Israeli forces pounded the suburbs of Gaza City overnight from the air and ground, destroying homes and driving more families out of the area as Israeli Prime Minister Benjamin Netanyahu’s security Cabinet met yesterday to discuss a plan to seize the city.
Local health authorities said Israeli gunfire and strikes killed at least 30 people yesterday, including 13 who tried to get food near an aid site in the central Gaza Strip, and at least two in a house in Gaza City.
The Israeli military spokesperson’s office said they were reviewing the reports.
Photo: REUTERS
Residents of Sheikh Radwan, one of the largest neighborhoods of Gaza City, said the territory had been under Israeli tank shelling and airstrikes over the weekend, forcing families to seek shelter in the western parts of the city.
The Israeli military has gradually escalated its operations around Gaza City over the past three weeks, and on Friday it ended temporary pauses in the area that had allowed for aid deliveries, designating it a “dangerous combat zone.”
Netanyahu’s security cabinet was to convene last night after press time to discuss the next stages of the planned offensive to seize Gaza City, which he has described as Hamas’ last bastion.
Meanwhile, an Israeli official on Saturday said that Israel would soon halt or slow humanitarian aid into parts of northern Gaza as it expands its military offensive.
The official said on condition of anonymity that Israel would stop airdrops over Gaza City in the coming days and reduce the number of aid trucks arriving as it prepares to evacuate hundreds of thousands of people south.
Red Cross president Mirjana Spoljaric on Saturday said an evacuation from the city would provoke a massive population displacement that no other area in the Gaza Strip is equipped to absorb, amid severe shortages of food, shelter and medical supplies.
About half of the enclave’s more than 2 million people are in Gaza City.

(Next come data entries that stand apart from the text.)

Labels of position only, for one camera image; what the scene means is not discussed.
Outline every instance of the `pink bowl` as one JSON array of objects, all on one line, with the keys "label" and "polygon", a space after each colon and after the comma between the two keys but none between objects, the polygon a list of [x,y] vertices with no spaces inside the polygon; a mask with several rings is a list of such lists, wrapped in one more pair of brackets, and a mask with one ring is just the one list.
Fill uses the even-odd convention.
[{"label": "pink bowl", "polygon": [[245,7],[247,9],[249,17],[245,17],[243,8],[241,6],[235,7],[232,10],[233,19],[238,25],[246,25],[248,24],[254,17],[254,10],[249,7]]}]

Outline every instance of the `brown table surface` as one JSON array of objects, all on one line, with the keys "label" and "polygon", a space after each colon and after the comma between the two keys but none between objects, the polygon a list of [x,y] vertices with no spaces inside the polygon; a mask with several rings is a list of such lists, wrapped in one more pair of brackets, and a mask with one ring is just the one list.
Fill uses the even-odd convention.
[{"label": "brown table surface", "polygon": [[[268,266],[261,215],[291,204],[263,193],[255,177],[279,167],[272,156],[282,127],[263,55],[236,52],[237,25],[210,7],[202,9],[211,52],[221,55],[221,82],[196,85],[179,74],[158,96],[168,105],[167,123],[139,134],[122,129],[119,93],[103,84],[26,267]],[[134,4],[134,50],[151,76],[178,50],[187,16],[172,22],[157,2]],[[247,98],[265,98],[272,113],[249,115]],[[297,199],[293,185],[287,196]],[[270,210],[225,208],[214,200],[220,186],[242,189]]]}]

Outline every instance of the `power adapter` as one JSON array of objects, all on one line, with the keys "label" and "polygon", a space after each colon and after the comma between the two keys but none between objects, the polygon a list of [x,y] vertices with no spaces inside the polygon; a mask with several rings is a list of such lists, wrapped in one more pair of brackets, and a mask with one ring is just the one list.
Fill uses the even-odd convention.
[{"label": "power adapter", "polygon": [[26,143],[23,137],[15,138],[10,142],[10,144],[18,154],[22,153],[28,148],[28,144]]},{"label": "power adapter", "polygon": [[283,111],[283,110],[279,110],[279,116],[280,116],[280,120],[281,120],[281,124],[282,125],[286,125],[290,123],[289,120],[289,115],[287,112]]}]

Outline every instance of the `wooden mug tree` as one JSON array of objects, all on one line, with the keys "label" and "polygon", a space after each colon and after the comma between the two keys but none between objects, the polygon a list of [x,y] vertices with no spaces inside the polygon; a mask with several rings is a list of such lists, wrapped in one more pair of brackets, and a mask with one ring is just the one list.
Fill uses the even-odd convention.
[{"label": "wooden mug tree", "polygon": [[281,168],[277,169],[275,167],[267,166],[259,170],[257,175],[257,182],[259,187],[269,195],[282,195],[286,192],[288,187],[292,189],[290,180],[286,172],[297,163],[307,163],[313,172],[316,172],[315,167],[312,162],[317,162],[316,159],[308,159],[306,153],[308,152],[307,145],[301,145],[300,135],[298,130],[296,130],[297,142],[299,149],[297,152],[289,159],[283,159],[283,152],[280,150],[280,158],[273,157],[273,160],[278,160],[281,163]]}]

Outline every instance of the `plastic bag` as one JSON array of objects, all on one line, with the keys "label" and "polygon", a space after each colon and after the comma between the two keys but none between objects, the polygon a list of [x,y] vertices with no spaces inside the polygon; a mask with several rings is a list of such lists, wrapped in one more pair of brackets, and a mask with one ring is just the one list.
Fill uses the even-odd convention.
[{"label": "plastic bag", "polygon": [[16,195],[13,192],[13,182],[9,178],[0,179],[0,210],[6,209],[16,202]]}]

Several thousand were estimated to have left the city for central and southern areas of the enclave, according to local sources.

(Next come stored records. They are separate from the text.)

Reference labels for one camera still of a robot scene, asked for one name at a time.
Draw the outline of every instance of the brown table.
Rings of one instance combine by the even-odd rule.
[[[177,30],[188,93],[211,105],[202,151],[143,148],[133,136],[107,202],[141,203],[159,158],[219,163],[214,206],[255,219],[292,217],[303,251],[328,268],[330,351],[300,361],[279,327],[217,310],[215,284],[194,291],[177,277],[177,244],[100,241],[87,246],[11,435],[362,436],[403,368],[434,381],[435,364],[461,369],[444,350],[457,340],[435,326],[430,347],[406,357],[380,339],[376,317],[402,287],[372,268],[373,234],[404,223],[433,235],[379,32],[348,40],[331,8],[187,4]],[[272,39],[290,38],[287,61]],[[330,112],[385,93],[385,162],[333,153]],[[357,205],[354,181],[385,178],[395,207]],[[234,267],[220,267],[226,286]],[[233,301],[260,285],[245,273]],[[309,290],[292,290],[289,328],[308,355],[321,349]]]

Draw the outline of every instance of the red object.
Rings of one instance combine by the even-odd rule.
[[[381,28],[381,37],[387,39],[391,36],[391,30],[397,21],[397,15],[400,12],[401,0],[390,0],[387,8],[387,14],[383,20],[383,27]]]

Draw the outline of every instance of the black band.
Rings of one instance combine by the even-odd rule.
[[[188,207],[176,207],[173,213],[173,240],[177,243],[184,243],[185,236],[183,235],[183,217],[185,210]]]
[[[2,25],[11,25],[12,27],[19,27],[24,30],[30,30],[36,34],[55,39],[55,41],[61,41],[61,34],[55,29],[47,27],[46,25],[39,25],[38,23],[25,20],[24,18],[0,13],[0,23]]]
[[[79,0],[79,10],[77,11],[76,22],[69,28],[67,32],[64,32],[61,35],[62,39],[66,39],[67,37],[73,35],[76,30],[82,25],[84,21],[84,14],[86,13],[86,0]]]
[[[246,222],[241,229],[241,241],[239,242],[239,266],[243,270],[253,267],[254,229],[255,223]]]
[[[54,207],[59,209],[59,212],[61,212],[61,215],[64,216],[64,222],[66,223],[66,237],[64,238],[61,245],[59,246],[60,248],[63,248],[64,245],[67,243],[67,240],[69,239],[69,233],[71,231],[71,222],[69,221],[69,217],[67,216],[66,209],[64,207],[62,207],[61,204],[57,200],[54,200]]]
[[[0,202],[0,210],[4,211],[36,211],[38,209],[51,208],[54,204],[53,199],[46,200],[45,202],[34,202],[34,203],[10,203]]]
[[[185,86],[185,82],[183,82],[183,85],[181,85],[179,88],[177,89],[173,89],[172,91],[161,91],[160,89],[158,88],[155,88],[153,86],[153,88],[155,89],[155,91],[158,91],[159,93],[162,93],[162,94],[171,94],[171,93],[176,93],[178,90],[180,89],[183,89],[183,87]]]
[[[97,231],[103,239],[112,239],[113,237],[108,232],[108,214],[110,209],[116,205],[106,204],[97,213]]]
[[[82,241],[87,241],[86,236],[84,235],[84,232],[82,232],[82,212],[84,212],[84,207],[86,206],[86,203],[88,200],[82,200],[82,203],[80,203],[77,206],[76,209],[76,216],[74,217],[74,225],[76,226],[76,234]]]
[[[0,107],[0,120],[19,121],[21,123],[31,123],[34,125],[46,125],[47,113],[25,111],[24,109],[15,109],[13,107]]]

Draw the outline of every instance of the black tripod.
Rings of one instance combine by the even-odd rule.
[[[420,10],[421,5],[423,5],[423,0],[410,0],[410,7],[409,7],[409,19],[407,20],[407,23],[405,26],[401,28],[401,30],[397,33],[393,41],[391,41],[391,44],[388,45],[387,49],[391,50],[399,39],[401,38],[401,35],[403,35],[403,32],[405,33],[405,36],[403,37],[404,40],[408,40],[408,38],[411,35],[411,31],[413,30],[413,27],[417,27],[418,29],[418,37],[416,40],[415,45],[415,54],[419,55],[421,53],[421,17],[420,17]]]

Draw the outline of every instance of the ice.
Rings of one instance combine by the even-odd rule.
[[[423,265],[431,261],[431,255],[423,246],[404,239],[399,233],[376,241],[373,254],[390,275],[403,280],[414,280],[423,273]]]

Israel’s military has warned its political leaders that the offensive is endangering hostages still being held in Gaza. Protests in Israel calling for an end to the war and the release of the hostages have intensified in the past few weeks.

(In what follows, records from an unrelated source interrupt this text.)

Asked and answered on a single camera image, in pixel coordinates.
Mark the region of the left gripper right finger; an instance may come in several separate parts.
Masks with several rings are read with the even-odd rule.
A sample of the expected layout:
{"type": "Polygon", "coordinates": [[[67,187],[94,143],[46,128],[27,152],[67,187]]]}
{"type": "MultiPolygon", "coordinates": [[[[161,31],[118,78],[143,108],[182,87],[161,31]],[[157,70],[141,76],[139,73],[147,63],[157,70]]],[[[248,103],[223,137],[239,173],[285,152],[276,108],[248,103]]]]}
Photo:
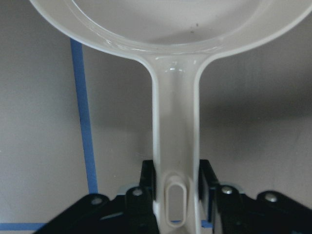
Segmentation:
{"type": "Polygon", "coordinates": [[[199,163],[199,199],[214,234],[310,234],[312,210],[277,191],[255,199],[220,182],[208,160],[199,163]]]}

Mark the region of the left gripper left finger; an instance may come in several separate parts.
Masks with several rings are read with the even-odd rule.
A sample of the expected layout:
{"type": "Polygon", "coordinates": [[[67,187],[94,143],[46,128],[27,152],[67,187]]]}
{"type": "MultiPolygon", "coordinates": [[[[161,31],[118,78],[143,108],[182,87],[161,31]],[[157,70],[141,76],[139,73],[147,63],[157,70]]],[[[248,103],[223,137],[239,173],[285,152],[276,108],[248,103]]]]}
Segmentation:
{"type": "Polygon", "coordinates": [[[153,211],[156,172],[152,160],[142,163],[139,184],[110,200],[89,194],[43,225],[38,234],[158,234],[153,211]]]}

Large crowds demonstrated in Tel Aviv on Saturday evening, and hostages’ families protested outside the homes of ministers yesterday morning.
Twenty of the remaining 48 hostages are believed to still be alive.
Israel’s military campaign in Gaza has killed more than 63,000 people, mostly civilians, according to Gaza health officials, and it has plunged the enclave into a humanitarian crisis and left much of it in ruins.
The Gaza health ministry yesterday said seven more people had died of malnutrition and starvation in the enclave, raising the number of such deaths to 339 people, including 124 children, since the war began.